Please leave out pictures and print exactly the lines from the one that has "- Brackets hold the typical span" through the last line of the material below.

Data segment
────
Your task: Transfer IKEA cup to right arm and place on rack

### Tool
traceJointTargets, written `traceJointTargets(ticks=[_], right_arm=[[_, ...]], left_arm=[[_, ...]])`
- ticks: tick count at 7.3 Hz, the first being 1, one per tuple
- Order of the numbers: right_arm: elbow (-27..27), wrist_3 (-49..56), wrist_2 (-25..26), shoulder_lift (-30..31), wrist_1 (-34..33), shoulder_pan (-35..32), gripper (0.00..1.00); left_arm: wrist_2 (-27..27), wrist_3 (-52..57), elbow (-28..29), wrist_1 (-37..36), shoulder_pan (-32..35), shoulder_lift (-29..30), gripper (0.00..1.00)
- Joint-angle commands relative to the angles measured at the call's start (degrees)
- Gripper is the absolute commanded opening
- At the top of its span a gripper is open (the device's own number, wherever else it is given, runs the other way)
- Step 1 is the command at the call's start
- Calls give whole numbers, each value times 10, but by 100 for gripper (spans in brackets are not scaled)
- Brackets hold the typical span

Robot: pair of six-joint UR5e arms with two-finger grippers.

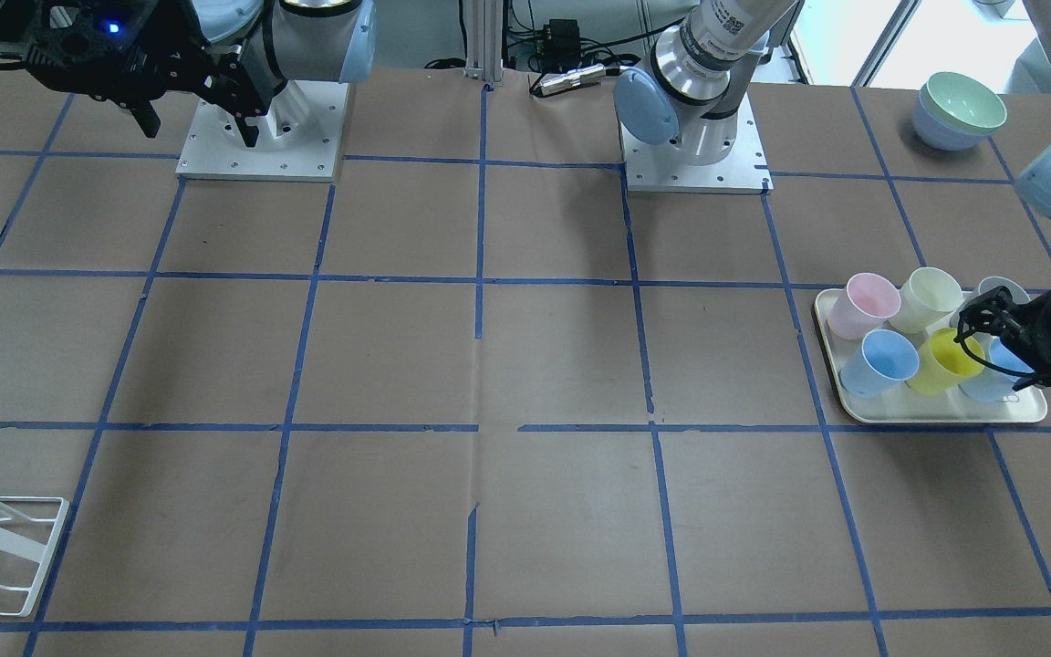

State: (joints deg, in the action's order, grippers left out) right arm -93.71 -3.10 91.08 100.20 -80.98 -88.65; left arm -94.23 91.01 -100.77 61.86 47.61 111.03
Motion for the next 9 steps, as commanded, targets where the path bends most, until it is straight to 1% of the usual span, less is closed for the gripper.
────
Output for this exercise
- Brackets hold the typical span

Robot: pair of six-joint UR5e arms with two-finger grippers.


State: (joints deg, in the action's order, grippers left out) right arm -93.71 -3.10 91.08 100.20 -80.98 -88.65; left arm -94.23 91.01 -100.77 61.86 47.61 111.03
Motion for the next 9 steps, as commanded, targets where the path bends most, until it is straight to 1% of the usual span, less is closed for the gripper.

Nothing more remains to be added to this answer.